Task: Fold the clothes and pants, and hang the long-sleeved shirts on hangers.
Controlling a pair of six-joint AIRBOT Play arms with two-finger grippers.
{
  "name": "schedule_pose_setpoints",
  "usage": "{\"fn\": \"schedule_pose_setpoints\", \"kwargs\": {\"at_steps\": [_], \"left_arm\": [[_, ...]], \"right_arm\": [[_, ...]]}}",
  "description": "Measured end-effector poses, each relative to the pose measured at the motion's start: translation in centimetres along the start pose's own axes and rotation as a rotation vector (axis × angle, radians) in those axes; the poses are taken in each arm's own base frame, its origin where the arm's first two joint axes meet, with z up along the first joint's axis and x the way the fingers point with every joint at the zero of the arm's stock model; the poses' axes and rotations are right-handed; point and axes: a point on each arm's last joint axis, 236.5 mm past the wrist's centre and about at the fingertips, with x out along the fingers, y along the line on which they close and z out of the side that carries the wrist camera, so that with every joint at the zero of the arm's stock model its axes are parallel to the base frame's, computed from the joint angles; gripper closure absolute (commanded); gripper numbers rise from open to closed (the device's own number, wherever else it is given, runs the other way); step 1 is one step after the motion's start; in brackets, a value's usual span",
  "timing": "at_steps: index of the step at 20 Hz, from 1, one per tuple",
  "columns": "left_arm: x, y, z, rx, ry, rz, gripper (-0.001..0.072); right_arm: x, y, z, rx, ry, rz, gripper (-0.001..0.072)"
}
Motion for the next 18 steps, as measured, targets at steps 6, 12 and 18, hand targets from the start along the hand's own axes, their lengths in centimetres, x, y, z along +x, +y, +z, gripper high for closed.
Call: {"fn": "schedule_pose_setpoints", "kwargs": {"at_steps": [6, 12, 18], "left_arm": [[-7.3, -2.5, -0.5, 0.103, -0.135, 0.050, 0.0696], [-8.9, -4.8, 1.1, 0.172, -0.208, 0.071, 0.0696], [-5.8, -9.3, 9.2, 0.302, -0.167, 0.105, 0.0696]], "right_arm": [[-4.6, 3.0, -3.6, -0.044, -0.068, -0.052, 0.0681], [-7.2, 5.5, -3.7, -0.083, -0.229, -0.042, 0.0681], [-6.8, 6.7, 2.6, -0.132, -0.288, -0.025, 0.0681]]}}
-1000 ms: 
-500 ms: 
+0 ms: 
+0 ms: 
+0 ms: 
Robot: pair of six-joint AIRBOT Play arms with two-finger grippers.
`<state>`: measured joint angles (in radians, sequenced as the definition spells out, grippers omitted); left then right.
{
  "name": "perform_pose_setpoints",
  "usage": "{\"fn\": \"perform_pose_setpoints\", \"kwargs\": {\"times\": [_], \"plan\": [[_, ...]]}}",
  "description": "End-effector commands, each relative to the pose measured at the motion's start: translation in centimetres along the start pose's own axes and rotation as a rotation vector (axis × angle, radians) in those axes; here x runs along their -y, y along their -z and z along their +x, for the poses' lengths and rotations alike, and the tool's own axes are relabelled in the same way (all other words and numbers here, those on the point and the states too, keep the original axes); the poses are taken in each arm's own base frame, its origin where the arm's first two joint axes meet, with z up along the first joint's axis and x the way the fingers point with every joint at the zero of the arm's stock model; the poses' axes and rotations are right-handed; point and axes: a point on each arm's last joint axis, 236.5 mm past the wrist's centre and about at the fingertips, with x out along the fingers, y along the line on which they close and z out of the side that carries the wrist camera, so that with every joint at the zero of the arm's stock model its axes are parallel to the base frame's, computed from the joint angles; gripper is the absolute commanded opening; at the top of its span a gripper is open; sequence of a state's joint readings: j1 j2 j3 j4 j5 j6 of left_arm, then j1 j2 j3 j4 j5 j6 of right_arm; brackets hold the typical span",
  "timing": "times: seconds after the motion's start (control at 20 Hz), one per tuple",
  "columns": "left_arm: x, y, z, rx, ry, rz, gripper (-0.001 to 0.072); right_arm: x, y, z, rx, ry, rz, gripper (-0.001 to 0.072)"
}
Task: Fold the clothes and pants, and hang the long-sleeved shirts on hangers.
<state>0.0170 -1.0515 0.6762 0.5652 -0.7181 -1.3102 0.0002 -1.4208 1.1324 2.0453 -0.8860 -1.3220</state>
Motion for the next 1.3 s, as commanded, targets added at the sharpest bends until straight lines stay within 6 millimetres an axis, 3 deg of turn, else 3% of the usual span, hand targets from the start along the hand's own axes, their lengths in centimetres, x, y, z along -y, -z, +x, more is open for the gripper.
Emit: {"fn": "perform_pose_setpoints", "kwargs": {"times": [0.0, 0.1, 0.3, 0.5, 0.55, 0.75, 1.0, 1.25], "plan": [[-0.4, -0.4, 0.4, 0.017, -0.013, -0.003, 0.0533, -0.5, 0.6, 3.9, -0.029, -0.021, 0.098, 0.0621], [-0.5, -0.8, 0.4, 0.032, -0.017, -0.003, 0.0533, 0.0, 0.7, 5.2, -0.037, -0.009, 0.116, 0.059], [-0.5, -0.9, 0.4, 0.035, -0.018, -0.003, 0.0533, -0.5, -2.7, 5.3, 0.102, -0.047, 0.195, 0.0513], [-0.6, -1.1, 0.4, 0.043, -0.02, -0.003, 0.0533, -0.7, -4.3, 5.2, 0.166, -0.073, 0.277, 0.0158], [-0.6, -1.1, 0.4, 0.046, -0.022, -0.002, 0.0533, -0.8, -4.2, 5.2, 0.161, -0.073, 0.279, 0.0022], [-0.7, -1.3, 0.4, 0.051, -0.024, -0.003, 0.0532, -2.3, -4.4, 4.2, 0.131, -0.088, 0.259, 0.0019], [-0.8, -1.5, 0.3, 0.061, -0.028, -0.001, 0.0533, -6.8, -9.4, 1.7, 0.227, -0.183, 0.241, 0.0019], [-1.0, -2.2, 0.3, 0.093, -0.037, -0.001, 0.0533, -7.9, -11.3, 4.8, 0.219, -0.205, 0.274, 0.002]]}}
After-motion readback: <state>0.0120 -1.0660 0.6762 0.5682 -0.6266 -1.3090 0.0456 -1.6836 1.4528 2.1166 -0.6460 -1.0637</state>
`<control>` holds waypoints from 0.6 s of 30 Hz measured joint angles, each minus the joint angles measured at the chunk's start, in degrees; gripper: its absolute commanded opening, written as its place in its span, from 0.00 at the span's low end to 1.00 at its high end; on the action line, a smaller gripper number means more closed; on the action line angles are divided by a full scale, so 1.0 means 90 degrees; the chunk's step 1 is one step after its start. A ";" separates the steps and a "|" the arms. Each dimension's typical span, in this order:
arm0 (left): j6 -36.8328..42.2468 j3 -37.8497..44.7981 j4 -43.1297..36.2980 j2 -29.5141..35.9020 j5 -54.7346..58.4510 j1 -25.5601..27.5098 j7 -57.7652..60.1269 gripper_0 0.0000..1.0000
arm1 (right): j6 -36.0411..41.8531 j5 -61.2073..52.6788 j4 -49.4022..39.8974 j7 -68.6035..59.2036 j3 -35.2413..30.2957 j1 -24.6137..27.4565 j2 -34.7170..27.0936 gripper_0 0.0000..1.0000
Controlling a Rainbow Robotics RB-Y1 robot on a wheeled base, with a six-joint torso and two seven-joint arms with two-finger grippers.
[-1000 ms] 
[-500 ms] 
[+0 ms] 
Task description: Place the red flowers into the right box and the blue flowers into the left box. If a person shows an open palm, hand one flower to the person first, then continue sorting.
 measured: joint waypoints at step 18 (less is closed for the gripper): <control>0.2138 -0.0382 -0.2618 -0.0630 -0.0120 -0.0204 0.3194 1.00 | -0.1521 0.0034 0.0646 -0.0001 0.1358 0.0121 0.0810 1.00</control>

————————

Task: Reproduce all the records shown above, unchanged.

Answer section:
Task: Fold the clothes and pants, and hang the long-sleeved shirts on hangers.
Controlling a pair of six-joint AIRBOT Play arms with two-finger grippers.
{
  "name": "schedule_pose_setpoints",
  "usage": "{\"fn\": \"schedule_pose_setpoints\", \"kwargs\": {\"at_steps\": [_], \"left_arm\": [[_, ...]], \"right_arm\": [[_, ...]]}}",
  "description": "Measured end-effector poses, each relative to the pose measured at the motion's start: translation in centimetres along the start pose's own axes and rotation as a rotation vector (axis × angle, radians) in those axes; the poses are taken in each arm's own base frame, its origin where the arm's first two joint axes meet, with z up along the first joint's axis and x the way the fingers point with every joint at the zero of the arm's stock model; the poses' axes and rotations are right-handed; point and axes: a point on each arm's last joint axis, 236.5 mm past the wrist's centre and about at the fingertips, with x out along the fingers, y along the line on which they close and z out of the side that carries the wrist camera, so that with every joint at the zero of the arm's stock model its axes are parallel to the base frame's, computed from the joint angles; gripper closure absolute (commanded); gripper numbers rise from open to closed (the device's own number, wherever else it is given, runs the other way); step 1 is one step after the motion's start; in brackets, a value's usual span",
  "timing": "at_steps: index of the step at 20 Hz, from 1, one per tuple",
  "columns": "left_arm: x, y, z, rx, ry, rz, gripper (-0.001..0.072); right_arm: x, y, z, rx, ry, rz, gripper (-0.001..0.072)"
}
Motion for the next 18 steps, as measured, targets at steps 6, 12 and 18, hand targets from the start along the hand's own axes, their lengths in centimetres, x, y, z along +x, +y, +z, gripper high for closed.
Call: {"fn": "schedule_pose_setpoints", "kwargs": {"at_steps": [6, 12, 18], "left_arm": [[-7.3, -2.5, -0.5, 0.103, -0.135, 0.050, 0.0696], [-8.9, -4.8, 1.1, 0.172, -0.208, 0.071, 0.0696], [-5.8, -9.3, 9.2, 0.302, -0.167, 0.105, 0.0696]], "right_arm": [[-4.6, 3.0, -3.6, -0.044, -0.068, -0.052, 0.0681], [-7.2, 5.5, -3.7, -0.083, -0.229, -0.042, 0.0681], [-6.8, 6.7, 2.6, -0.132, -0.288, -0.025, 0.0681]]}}
-1000 ms: 
-500 ms: 
+0 ms: 
+0 ms: 
+0 ms: 
Robot: pair of six-joint AIRBOT Play arms with two-finger grippers.
`<state>`: measured joint angles (in radians, sequenced as the definition spells out, grippers omitted); left then right.
{
  "name": "perform_pose_setpoints",
  "usage": "{\"fn\": \"perform_pose_setpoints\", \"kwargs\": {\"times\": [_], \"plan\": [[_, ...]]}}",
  "description": "End-effector commands, each relative to the pose measured at the motion's start: translation in centimetres along the start pose's own axes and rotation as a rotation vector (axis × angle, radians) in those axes; here x runs along their -y, y along their -z and z along their +x, for the poses' lengths and rotations alike, and the tool's own axes are relabelled in the same way (all other words and numbers here, those on the point and the states too, keep the original axes); the poses are taken in each arm's own base frame, its origin where the arm's first two joint axes meet, with z up along the first joint's axis and x the way the fingers point with every joint at the zero of the arm's stock model; the poses' axes and rotations are right-handed; point and axes: a point on each arm's last joint axis, 236.5 mm past the wrist's centre and about at the fingertips, with x out along the fingers, y along the line on which they close and z out of the side that carries the wrist camera, so that with every joint at the zero of the arm's stock model its axes are parallel to the base frame's, computed from the joint angles; gripper is the absolute commanded opening; at the top of its span a gripper is open; sequence of a state's joint readings: j1 j2 j3 j4 j5 j6 of left_arm, then j1 j2 j3 j4 j5 j6 of right_arm; brackets hold the typical span",
  "timing": "times: seconds after the motion's start (control at 20 Hz), one per tuple",
  "columns": "left_arm: x, y, z, rx, ry, rz, gripper (-0.001 to 0.072); right_arm: x, y, z, rx, ry, rz, gripper (-0.001 to 0.072)"
}
Task: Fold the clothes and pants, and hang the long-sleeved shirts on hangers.
<state>0.0170 -1.0515 0.6762 0.5652 -0.7181 -1.3102 0.0002 -1.4208 1.1324 2.0453 -0.8860 -1.3220</state>
Motion for the next 1.3 s, as commanded, targets added at the sharpest bends until straight lines stay within 6 millimetres an axis, 3 deg of turn, else 3% of the usual span, hand targets from the start along the hand's own axes, their lengths in centimetres, x, y, z along -y, -z, +x, more is open for the gripper.
Emit: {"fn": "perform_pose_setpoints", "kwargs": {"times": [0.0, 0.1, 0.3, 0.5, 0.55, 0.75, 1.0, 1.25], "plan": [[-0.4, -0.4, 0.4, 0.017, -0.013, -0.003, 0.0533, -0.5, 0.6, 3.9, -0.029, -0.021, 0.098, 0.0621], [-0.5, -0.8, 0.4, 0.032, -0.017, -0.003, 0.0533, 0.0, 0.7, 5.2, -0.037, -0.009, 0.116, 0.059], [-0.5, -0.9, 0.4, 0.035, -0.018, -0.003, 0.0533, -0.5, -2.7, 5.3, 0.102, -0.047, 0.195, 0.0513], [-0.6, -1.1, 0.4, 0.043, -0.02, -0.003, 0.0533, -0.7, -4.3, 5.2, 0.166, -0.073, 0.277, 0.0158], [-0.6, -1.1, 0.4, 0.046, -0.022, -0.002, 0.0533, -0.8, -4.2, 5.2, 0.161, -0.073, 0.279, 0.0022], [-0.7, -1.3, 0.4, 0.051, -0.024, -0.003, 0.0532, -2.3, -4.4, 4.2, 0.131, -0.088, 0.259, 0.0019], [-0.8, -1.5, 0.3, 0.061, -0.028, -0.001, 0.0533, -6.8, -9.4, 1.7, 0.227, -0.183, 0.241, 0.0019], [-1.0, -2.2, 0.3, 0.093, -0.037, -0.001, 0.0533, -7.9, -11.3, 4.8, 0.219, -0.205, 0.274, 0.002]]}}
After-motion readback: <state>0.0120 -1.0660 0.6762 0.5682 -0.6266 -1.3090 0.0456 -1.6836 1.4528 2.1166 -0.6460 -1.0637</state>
`<control>` holds waypoints from 0.6 s of 30 Hz measured joint angles, each minus the joint angles measured at the chunk's start, in degrees; gripper: its absolute commanded opening, written as its place in its span, from 0.00 at the span's low end to 1.00 at its high end; on the action line, a smaller gripper number means more closed; on the action line angles are divided by a full scale, so 1.0 means 90 degrees; the chunk's step 1 is one step after its start. A ";" separates the steps and a "|" the arms. Each dimension's typical span, in this order:
arm0 (left): j6 -36.8328..42.2468 j3 -37.8497..44.7981 j4 -43.1297..36.2980 j2 -29.5141..35.9020 j5 -54.7346..58.4510 j1 -25.5601..27.5098 j7 -57.7652..60.1269 gripper_0 0.0000..1.0000
arm1 (right): j6 -36.0411..41.8531 j5 -61.2073..52.6788 j4 -49.4022..39.8974 j7 -68.6035..59.2036 j3 -35.2413..30.2957 j1 -24.6137..27.4565 j2 -34.7170..27.0936 gripper_0 0.0000..1.0000
Controlling a Rainbow Robotics RB-Y1 robot on a wheeled base, with a six-joint torso and two seven-joint arms with two-finger grippers.
[-1000 ms] 
[-500 ms] 
[+0 ms] 
Task description: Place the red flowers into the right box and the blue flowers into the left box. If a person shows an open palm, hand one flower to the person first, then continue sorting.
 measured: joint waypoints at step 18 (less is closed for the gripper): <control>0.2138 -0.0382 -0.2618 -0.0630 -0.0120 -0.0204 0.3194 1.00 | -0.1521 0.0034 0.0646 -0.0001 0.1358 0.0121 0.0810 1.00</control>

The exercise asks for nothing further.